Colin and Red Fives

Mahjong newbie Colin writes about Red Fives…


For my first real article, I’ve opted to dive in at the controversial end. Yes, ladies and gentlemen, I’m talking about one of the big controversies of Reach Mahjong: the red fives.



Red fives are one of the most characteristic elements of Japanese mahjong, but also one of the most hotly debated, second only to the ura-dora (but I’ll go into that another time).
First off, let me do a quick recap of the features of a red five.
A red five…
– Replaces a regular five in each suit
– Acts as a free dora
– Can be a double dora if the dora indicator is a 4 of the same suit
A free dora, right? How can you not like that?

The Pros:
– Free dora! That’s 1 more han in the bag if you win.
– Everyone wants a five. They’re highly versatile in general, so it’s easy to work into your hand.
The Cons:
– If it doesn’t fit your hand, tough. You’re not just discarding a five, you’re discarding a free dora.
– Everyone wants a five. It’s far too easy to deal into someone’s winning hand with one.

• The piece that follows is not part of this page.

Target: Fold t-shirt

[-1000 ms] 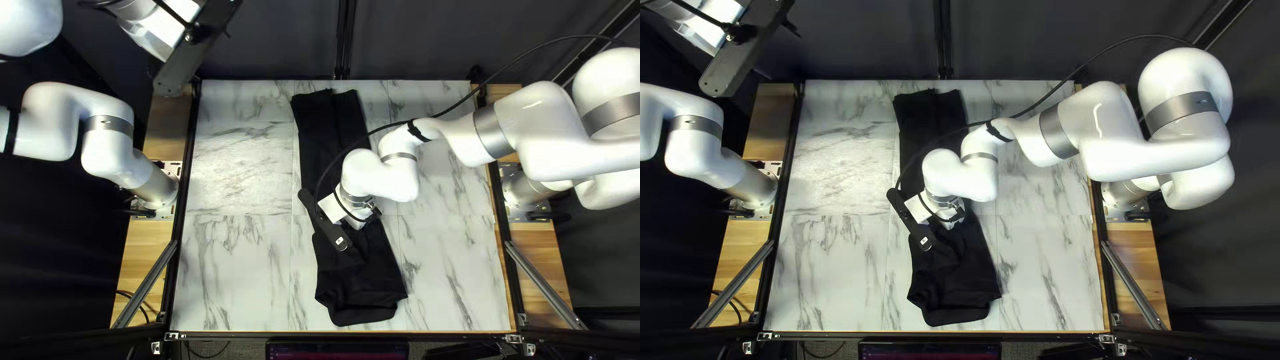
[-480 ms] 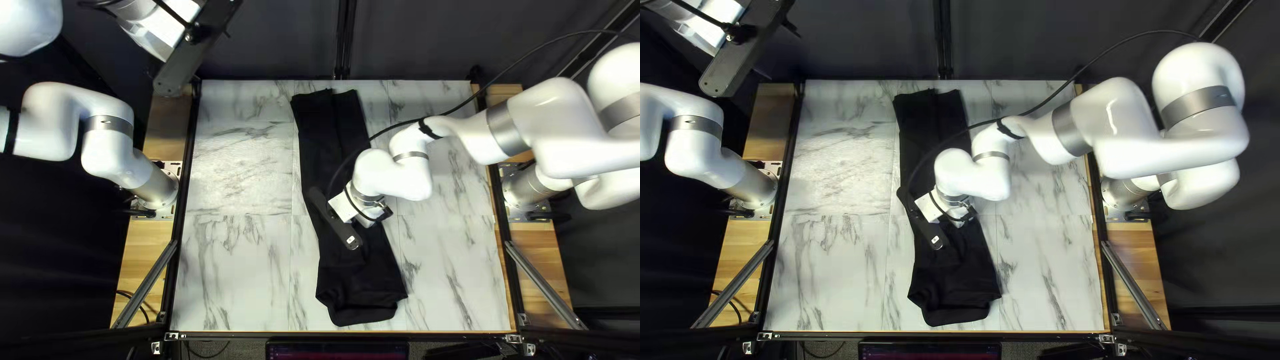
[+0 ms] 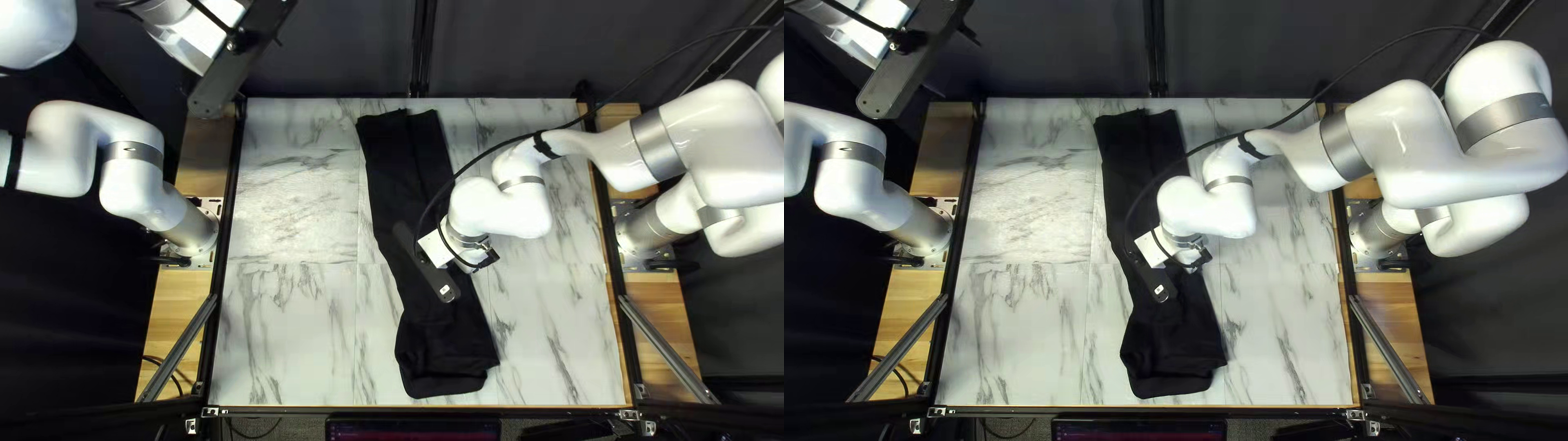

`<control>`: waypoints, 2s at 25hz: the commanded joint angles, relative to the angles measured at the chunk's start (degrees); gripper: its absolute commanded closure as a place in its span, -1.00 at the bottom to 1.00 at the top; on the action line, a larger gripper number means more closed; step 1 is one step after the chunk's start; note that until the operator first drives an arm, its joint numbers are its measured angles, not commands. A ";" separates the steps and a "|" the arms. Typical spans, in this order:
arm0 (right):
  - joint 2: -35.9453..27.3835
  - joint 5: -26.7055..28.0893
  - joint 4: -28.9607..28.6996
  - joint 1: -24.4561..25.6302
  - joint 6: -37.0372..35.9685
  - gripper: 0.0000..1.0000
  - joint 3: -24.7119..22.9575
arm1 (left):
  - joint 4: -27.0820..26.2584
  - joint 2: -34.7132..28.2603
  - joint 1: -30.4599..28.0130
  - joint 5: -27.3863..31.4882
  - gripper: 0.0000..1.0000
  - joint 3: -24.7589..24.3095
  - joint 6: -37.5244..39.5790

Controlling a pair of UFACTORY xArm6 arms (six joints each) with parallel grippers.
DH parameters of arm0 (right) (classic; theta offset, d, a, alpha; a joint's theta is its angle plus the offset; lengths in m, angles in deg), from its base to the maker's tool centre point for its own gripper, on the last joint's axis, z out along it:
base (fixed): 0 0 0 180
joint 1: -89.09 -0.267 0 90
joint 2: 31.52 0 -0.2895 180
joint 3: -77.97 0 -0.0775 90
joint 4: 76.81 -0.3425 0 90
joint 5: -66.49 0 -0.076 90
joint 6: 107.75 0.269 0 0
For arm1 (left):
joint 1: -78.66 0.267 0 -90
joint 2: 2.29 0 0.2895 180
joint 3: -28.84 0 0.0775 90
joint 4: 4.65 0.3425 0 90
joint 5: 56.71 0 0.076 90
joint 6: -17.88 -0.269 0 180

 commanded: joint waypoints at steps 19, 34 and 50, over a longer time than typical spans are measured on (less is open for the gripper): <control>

The primary argument against red fives is basically that they add too much luck to the game.
Terrible player? Love cheap hands? If you have one or more red fives, you can happily go out on a cheap hand because of your free dora.
It’s a kick in the teeth for both strategy and hand variety.
Also, I haven’t had many of these tragic losses since I’m still in early days, but I can imagine that it’s quite heartbreaking to be on the receiving end of a ron (or even a tsumo) from someone with three red fives. They might even flip over the ura-dora and find a 4!

However, this also works in its favour, mainly as an incentive for beginner players.
If you’re a novice and you go up against experienced players, it’s not going to be very fun. But just like with a dora, if you manage to get your hands on one of those glowing red fives, you’ve basically earned yourself a fighting chance.
It can be worked into most basic hands, while still obeying the rules of dora – a red five gives you a boost, but you still need to build a hand around it.
Moreover, dealing a red five into someone’s winning hand is a spectacular way to teach you about not making careless discards.

My personal feeling about red fives is a very simple one, but not a very widespread one.
In my opinion, all strategy and no luck makes Jack a dull boy. I was taught to play by a true gambler, and I think I’ve inherited her penchant for the rush.
Mahjong isn’t chess – you’re not planning out every move in meticulous detail with all the information you have in front of you. You have no idea what tile you’re going to draw on any turn. You can make a good plan, but in the end every turn is a roll of the dice which could upend your entire game.
So, the more degrees of chance we add, the better, in my opinion.
We’re playing a game, we want adrenaline! We want to be sitting on the edge of our seats, feeling the flow, making split-second decisions covering our whole hand! We want to draw that One True Tile and watch as everything changes!